Photo by Javier Cabral
Is there anything better than throwing back a half-dozen frosted mugs of Hite or OB-Bear beer while eating half your body weight in medium-rare pieces of kalbi and charred kimchi? Sure, shots of soju and magkeolli are cool, but only if you are in the mood to get utterly shitfaced. Cold beer and sizzling meat, however, are arguably the best food-and-drink pairing on the planet.
Except that's wrong—so very, very wrong. All it took was a lightly chilled glass of Basque txakolina white wine with a chopstick of seared beef tongue and boiled bean sprouts to change my life.
"The inspiration for my wine recommendations come from the thought of textures and different levels of meat caramelization. It's all about the grill," says François Renaud, the wine director for Hanjip, a new Korean restaurant found not in the three-mile-long smoky meat oasis of LA's Koreatown, but in the unlikely location of Culver City. "I like beer, but in my opinion beer is only for the afternoon, not for the night time—I drink wine during this time, no matter what," Renaud says.
Renaud was born in Le Havre, Normandy, which is a region of France that is not recognized for having any wine. He is not a certified sommelier, either. Before he became a wine expert, he was a politics staff writer for Le Parisien and a music writer for Rock & Folk and Rolling Stone France. Yet this hasn't stopped him from shattering his customer's expectations when it comes to pairing wine with Korean food. His grandfather is a certified Chevalier du Teste-Vin (roughly translated, a "knight of wine tasters"), and he learned everything he knows through the school of hard knocks after moving to the US.
On a Tuesday evening, the small restaurant in downtown Culver City is at capacity with a line of about four parties eagerly waiting to get in. Amid all of the thick meat fumes emanating from the charcoal grills are glistening bottles of wine at almost every table.
"We sell glasses of La Cigarrera like hotcakes here, and this wouldn't happen in any other restaurant," says Reynaud. He's talking about a super-floral manzanilla sherry from Spain made from Palomino grapes. "I playfully say that wine is like soju for wine lovers; it is good as an aperitif and goes great with banchan and grilled prawns."

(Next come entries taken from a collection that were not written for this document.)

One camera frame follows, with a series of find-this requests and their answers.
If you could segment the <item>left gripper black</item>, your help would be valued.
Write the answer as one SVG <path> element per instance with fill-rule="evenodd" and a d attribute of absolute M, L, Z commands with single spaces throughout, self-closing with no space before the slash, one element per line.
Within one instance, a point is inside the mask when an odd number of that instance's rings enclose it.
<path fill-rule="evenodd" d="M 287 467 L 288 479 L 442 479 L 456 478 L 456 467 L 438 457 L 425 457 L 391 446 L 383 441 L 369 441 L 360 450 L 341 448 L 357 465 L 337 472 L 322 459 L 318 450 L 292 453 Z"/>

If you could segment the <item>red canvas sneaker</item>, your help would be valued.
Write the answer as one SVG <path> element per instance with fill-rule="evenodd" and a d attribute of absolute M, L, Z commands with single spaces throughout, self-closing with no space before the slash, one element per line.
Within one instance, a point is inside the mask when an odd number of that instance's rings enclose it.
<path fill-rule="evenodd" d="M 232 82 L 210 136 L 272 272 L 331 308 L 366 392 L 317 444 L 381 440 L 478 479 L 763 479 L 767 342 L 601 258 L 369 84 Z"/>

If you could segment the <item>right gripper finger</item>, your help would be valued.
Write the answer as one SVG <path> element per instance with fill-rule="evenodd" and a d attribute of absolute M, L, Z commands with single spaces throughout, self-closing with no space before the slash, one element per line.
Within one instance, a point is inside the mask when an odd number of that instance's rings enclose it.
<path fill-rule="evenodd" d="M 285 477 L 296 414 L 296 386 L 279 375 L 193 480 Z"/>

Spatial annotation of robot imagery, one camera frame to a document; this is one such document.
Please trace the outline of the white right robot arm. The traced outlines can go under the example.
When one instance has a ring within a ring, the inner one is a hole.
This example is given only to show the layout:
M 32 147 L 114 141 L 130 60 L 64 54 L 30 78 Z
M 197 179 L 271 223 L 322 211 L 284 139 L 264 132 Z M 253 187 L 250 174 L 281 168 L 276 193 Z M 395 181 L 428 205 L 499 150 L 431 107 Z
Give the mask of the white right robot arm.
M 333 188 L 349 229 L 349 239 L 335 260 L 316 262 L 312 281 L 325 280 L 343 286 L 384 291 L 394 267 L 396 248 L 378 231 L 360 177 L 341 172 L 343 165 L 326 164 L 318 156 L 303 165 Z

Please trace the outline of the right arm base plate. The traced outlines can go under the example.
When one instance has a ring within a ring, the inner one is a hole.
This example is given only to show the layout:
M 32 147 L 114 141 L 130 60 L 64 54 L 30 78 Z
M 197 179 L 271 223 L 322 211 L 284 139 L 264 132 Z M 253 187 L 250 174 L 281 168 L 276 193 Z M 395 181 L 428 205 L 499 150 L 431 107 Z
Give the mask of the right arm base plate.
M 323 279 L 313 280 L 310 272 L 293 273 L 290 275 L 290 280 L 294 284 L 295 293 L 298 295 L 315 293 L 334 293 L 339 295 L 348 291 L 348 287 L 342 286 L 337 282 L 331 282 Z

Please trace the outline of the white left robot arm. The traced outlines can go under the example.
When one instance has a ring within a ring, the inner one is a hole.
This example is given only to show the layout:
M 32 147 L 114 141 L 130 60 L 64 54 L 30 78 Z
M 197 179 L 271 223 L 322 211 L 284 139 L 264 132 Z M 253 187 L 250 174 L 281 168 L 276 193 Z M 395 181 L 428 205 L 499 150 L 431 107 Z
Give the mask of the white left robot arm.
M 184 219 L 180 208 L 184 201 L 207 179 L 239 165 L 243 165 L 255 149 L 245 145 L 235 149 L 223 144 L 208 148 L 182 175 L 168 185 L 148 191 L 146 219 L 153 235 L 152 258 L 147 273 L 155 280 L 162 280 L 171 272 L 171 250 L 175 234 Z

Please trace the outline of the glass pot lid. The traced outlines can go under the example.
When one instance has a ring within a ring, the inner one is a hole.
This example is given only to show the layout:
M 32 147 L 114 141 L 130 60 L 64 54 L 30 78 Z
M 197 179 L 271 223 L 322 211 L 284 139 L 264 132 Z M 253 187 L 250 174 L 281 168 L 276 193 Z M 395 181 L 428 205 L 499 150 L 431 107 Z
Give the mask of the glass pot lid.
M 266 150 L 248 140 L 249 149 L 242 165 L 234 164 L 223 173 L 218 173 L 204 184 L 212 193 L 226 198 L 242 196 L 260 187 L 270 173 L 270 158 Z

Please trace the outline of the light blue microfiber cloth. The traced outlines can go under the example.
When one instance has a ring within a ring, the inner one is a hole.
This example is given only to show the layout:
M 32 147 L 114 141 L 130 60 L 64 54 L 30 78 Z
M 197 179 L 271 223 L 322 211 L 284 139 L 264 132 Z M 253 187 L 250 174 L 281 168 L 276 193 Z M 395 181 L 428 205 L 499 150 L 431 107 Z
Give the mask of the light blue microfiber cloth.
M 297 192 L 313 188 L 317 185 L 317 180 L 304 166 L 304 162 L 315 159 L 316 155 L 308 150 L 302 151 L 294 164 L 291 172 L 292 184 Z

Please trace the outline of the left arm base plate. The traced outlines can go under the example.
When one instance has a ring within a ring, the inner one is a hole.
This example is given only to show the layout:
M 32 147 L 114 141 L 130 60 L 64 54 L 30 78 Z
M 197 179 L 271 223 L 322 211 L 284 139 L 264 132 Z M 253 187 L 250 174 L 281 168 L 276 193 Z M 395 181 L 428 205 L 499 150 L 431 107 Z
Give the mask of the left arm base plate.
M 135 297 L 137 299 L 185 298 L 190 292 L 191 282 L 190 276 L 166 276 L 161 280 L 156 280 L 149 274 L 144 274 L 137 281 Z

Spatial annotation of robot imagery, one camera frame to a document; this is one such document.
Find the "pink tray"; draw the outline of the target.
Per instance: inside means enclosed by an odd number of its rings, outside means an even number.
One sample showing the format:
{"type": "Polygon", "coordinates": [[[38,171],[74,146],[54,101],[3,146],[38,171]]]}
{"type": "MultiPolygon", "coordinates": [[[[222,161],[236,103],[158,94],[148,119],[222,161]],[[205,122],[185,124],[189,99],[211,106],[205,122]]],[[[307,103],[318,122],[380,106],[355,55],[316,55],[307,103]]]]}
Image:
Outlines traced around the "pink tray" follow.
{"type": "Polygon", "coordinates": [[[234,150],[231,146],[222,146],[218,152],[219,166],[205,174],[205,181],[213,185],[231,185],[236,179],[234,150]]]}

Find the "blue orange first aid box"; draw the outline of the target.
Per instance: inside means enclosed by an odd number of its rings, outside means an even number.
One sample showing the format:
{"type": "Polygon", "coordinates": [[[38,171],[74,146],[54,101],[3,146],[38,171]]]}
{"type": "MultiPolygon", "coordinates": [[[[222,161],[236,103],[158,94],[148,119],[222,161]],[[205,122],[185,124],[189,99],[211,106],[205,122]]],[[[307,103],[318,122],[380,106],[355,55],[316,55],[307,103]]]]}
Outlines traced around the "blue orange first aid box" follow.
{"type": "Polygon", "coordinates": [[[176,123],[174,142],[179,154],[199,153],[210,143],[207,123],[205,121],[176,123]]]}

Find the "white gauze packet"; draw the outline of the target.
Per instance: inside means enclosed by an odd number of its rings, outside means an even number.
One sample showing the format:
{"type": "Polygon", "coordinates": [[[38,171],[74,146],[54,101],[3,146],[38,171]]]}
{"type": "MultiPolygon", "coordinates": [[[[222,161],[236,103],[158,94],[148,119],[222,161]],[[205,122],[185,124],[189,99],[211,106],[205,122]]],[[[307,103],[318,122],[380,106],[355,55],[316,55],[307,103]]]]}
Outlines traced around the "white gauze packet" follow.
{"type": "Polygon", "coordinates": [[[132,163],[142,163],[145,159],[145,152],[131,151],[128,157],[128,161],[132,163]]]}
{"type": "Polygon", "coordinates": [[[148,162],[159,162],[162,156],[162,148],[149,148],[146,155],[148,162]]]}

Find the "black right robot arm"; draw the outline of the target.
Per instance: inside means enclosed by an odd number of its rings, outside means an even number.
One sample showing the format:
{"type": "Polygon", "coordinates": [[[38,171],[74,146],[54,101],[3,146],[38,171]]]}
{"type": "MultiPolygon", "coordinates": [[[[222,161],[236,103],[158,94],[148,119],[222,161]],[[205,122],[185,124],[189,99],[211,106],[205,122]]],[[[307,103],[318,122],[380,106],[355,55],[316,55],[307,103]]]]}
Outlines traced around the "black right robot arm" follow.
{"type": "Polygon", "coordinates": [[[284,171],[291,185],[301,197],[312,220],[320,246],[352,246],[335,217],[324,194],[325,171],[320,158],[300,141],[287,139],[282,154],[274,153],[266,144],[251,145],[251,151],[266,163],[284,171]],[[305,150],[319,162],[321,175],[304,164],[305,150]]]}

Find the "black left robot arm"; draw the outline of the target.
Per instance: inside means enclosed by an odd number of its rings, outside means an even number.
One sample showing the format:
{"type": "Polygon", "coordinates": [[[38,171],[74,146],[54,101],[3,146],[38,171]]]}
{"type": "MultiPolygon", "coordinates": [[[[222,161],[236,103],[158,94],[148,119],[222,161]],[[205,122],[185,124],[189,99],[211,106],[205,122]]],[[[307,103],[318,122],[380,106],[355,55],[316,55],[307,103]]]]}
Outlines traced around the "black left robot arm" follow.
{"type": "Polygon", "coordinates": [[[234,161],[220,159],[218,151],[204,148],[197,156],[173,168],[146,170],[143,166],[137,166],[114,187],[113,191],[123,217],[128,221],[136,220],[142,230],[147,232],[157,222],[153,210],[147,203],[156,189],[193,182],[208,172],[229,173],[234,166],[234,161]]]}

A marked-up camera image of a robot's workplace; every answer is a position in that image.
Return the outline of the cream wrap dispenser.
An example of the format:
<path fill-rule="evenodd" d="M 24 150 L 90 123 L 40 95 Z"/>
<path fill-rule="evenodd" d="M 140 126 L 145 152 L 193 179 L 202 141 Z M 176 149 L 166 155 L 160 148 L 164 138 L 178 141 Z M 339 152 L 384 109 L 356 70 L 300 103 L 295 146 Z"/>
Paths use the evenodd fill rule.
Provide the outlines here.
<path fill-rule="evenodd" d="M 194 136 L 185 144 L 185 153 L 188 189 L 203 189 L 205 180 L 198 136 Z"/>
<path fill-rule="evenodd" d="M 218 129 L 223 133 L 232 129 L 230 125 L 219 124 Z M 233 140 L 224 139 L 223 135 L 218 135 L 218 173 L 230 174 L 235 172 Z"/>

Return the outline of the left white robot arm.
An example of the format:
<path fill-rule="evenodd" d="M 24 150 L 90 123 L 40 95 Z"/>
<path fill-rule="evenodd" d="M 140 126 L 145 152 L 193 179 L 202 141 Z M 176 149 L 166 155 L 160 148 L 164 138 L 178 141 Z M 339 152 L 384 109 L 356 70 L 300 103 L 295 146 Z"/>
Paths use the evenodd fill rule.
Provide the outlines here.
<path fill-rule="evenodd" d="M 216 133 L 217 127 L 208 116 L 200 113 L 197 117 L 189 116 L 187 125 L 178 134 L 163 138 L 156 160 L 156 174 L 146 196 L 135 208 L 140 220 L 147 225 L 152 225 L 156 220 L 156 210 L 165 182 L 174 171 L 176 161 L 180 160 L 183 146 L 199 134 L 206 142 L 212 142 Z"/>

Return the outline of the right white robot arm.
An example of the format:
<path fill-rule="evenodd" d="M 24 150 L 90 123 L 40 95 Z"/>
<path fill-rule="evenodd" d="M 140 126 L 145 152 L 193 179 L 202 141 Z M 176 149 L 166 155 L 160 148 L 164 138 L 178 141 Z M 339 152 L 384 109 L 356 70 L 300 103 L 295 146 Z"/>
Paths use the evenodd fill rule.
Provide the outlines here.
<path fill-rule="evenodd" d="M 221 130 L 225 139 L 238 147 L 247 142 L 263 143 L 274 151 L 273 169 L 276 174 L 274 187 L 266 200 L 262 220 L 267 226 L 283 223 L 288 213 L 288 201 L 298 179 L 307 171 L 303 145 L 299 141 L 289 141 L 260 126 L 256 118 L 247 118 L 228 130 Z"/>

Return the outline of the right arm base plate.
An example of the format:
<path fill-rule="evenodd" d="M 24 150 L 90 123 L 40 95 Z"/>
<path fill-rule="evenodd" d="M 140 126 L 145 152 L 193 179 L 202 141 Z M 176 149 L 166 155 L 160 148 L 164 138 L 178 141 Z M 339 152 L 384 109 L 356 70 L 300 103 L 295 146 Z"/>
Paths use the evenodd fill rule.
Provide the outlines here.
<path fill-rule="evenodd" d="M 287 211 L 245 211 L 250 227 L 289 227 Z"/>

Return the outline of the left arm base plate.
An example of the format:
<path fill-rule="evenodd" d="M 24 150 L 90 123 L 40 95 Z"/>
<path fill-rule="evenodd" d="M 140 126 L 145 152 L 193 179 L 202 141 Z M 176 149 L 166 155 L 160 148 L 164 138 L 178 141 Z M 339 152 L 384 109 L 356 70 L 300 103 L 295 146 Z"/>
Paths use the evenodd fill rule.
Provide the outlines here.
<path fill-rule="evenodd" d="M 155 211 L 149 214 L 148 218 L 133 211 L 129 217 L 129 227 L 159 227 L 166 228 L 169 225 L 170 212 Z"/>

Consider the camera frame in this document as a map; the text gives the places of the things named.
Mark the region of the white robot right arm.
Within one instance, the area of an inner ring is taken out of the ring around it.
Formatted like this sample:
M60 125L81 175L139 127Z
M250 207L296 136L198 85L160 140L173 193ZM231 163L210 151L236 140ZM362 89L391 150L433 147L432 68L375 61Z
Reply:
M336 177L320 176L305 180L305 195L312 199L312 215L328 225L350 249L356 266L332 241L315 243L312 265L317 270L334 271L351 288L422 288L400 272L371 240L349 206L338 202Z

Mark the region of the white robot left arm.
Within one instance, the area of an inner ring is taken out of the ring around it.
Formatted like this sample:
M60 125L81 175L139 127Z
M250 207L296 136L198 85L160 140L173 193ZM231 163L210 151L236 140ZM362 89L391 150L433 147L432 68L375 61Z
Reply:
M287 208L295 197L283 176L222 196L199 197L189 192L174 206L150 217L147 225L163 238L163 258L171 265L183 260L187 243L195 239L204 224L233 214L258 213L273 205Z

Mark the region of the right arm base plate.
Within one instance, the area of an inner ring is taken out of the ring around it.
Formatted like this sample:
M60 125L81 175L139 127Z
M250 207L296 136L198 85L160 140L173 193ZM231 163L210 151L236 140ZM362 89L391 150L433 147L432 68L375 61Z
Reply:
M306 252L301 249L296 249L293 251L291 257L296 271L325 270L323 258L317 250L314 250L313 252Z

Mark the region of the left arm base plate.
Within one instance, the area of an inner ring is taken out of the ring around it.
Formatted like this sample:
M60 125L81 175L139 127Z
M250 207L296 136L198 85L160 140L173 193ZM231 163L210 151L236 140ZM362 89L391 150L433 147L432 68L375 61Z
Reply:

The wine list at Hanjip is tiny right now but each and every bottle serves a culinary purpose. As a general rule of thumb, Renaud suggests looking for wines that have even the slightest amount of citrus elements in them. For bulgogi, try a red like D'Anguerra Montsant, a biodynamic and organic Catalan garnacha. For the side dishes like crispy seafood pancakes, pour a glass of that aforementioned txakolina. And for white meats like pork belly, there is no better pairing than with a bottle of béarn blanc.
The idea to start pairing wine with Korean food was built into the concept of the restaurant: a Korean barbecue spot in West LA. It's a region of Los Angeles that caters to older, more moneyed residents of the city who are less likely to venture out to Koreatown for a dining experience. Renaud, along with owner and restaurateur Stephane Bombet and chef Chris Oh, knew they had to think a little differently their restaurant.
"I was on the fence about it at first, but Korean food needs to evolve like Japanese food and Chinese food did," affirms Oh. "Pairing it with wine is the next step for it to gain global awareness, so I'm down for it. Myself? I'm a dude and still gotta do my soju bombs, but that's only because I'm ghetto like that."
"This is how people want to eat nowadays," adds Bombet. "You grill your own food in the middle of a table, you taste it, you share with everybody else. Everybody loves it." Hanjip is Bombet's first foray into Asian restaurants, but the concept have proved so successful that he is already finalizing a second location—one with a full liquor license.
"I can't wait to start pairing traditional French spirits like Armagnac. I can totally see a little glass of calvados next to my pork belly," says Renaud.
This post previously appeared on MUNCHIES in December, 2015.